El Vaticano es por lo menos culpable de ineptitud


¿Qué haría Jesús si estuviera sentado en un trono en el cielo, supervisando la vida eterna, y un asistente le pasara una nota diciendo que uno de los sacerdotes estaba solicitando su propia destitución por haber abusado sexualmente de dos niños?

¿Pediría más tiempo para considerar este grave asunto o aceptaría la destitución inmediata?

¿Pensaría primero en el impacto que el asunto tendría en el “bien universal de su iglesia” o tomaría medidas para separarlo de los niños? ¿Se preguntaría qué dirían los feligreses antes de despedirlo?

No entiendo por qué el Papa Benedicto xvi, el ahora representante de Jesús en la Tierra, tardó dos años en aprobar la destitución del sacerdote de Oakland, Stephen Kiesle, en 1985, cuando encabezaba el departamento del Vaticano responsable por disciplinar a sacerdotes.

Kiesle había cumplido tres años de libertad vigilada por haber abusado sexualmente de dos niños de 10 y 11 años. El cardenal Joseph Ratzinger, ahora el Papa, había recibido una carta del obispo de Oakland sobre el caso, la cual contestó pidiendo más tiempo para considerar el impacto de la destitución.

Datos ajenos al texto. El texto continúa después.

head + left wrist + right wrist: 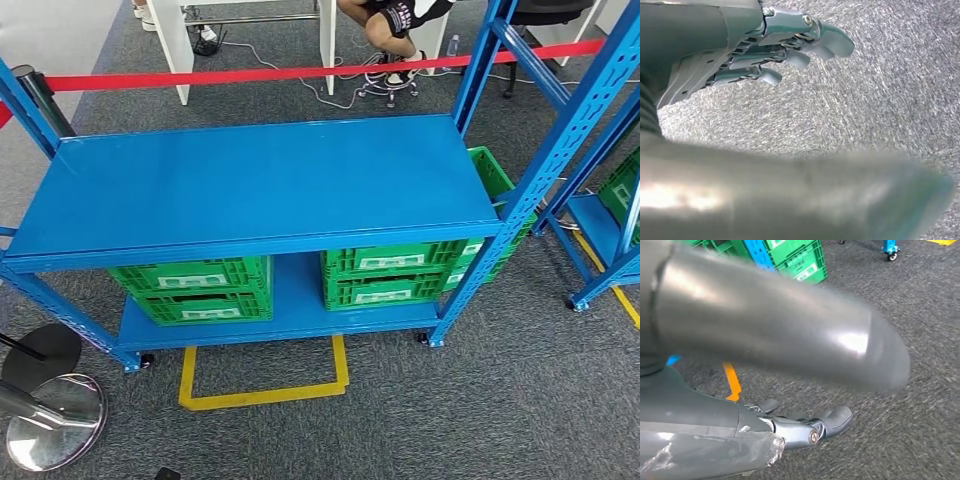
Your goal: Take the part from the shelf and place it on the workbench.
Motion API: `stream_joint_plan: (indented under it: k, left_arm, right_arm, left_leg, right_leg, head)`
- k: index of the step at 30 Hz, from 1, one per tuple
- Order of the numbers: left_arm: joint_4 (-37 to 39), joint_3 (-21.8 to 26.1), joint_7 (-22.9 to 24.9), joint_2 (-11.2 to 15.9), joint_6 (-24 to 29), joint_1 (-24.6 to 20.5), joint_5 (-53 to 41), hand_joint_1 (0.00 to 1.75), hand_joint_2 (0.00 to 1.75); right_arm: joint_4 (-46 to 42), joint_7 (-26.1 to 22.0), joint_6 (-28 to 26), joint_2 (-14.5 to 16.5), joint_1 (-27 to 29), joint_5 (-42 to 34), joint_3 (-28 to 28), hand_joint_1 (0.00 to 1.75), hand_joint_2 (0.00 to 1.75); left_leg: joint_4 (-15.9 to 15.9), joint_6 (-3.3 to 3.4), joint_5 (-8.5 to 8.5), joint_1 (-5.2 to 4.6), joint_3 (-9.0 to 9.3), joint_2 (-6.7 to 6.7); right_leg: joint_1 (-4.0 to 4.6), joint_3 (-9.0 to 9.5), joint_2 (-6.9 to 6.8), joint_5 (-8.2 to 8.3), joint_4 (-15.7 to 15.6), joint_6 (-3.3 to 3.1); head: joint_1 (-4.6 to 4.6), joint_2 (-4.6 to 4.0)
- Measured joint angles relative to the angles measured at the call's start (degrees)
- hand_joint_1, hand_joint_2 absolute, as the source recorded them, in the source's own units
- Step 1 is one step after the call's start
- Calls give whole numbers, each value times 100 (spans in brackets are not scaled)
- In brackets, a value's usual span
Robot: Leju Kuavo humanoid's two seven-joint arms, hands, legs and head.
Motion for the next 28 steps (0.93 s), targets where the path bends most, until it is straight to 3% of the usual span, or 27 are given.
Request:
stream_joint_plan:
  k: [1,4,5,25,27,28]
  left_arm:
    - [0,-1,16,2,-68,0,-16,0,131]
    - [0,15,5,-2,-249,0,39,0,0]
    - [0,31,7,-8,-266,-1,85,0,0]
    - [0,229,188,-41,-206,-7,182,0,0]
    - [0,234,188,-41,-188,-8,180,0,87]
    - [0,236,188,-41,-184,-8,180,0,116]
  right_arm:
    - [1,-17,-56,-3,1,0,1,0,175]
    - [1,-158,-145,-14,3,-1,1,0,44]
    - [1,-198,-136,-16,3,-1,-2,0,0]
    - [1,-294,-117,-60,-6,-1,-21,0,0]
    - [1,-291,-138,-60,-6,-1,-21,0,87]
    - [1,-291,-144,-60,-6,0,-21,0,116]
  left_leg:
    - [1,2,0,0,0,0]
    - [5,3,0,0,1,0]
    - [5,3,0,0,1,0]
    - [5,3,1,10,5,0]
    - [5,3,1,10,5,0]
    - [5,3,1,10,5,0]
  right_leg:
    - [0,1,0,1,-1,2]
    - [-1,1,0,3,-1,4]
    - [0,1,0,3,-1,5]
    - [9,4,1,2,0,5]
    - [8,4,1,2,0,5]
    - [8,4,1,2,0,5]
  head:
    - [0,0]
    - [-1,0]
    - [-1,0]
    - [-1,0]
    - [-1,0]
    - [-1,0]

El escándalo de abuso sexual de la Iglesia Católica ha tomado nueva vida con esta y otras revelaciones que cuestionan el criterio del entonces cardenal Ratzinger. Y han puesto en evidencia que el Vaticano ha aprendido poco sobre cómo lidiar con uno de los episodios más vergonzosos en su historia.

Uno imaginaría que para ahora el Papa Benedicto xvi ya habría emitido por lo menos un comunicado con alguna explicación en el cual pidiera perdón en nombre de la Iglesia por todos los casos de pedofilia que se han reportado en el mundo, independientemente de su papel en el escándalo.

En la carta prometería medidas severas contra sacerdotes que violan niños. Se comprometería a revisar el derecho canónico que exige a los sacerdotes reprimir sus instintos sexuales. (Creo que no soy el único que sospecha que ahí es donde empiezan los problemas).

Anunciaría que todos los sacerdotes de la Iglesia se pondrían de rodillas y pedirían perdón a la humanidad por aquellos sacerdotes pecadores. Un “yo confieso” masivo, como lo hacen los feligreses en misa. El escándalo se convertiría en un momento de reflexión interna.

Pero no es así.

Hasta ahora no ha habido un solo comentario del Papa Benedicto xvi, como si el problema fuera a desaparecer por sí solo. El Vaticano ha preferido echarle la culpa a los medios de comunicación por estar sacando las notas, como si ese fuera el problema. Y hace unos días el segundo en mando del Vaticano, el cardenal Tarcisio Bertone, dijo que el homosexualismo, y no el celibato, está ligado a la pedofilia.

Esta semana, el Vaticano emitió finalmente un comunicado en donde parecía ofrecer soluciones. Me emocioné al ver el encabezado. Pero mi emoción se desinfló como un globo cuando leí que se trataba de una directiva que explícitamente exigía a las congregaciones reportar los delitos sexuales a las autoridades.

¿Qué no se supone que ya deben hacer eso?

No puedo evitar sentir una gran tristeza por las víctimas de abuso sexual, que seguramente están reviviendo su dolor con cada noticia que sale del Vaticano. Y tampoco puedo evitar sentir tristeza por mi Iglesia. Finalmente soy católico, estudié en escuelas católicas hasta la secundaria, y di clases de catecismo en la iglesia. Crecí, como muchos mexicanos, en un entorno en donde no se cuestiona a la Iglesia Católica. En donde se tiene confianza ciega en los sacerdotes, a quienes se les respeta profundamente por predicar la palabra de Dios.

El escándalo de abuso sexual no tiene nada que ver con la religión o la espiritualidad. Tiene que ver con el abuso de confianza y la arrogancia de pensar que uno está por encima de la ley.

Es difícil visualizar que el Vaticano pueda empeorar más las cosas con sus comentarios o acciones fuera de lugar. Pero por si acaso, me gustaría ofrecerle un consejo a la máxima autoridad católica. Creo que mi experiencia como católico así como mis años de experiencia en los medios de comunicación me da una perspectiva valiosa para mitigar escándalos como éste.

La próxima vez que tengan que reaccionar a otra noticia reveladora de otro sacerdote que abusó sexualmente de algún joven, o que alguien desentierre algún documento que implique a los altos mandos del Vaticano, les aconsejaría que antes de hacer cualquier cosa hagan lo siguiente: Pregúntense, ¿qué haría Jesús?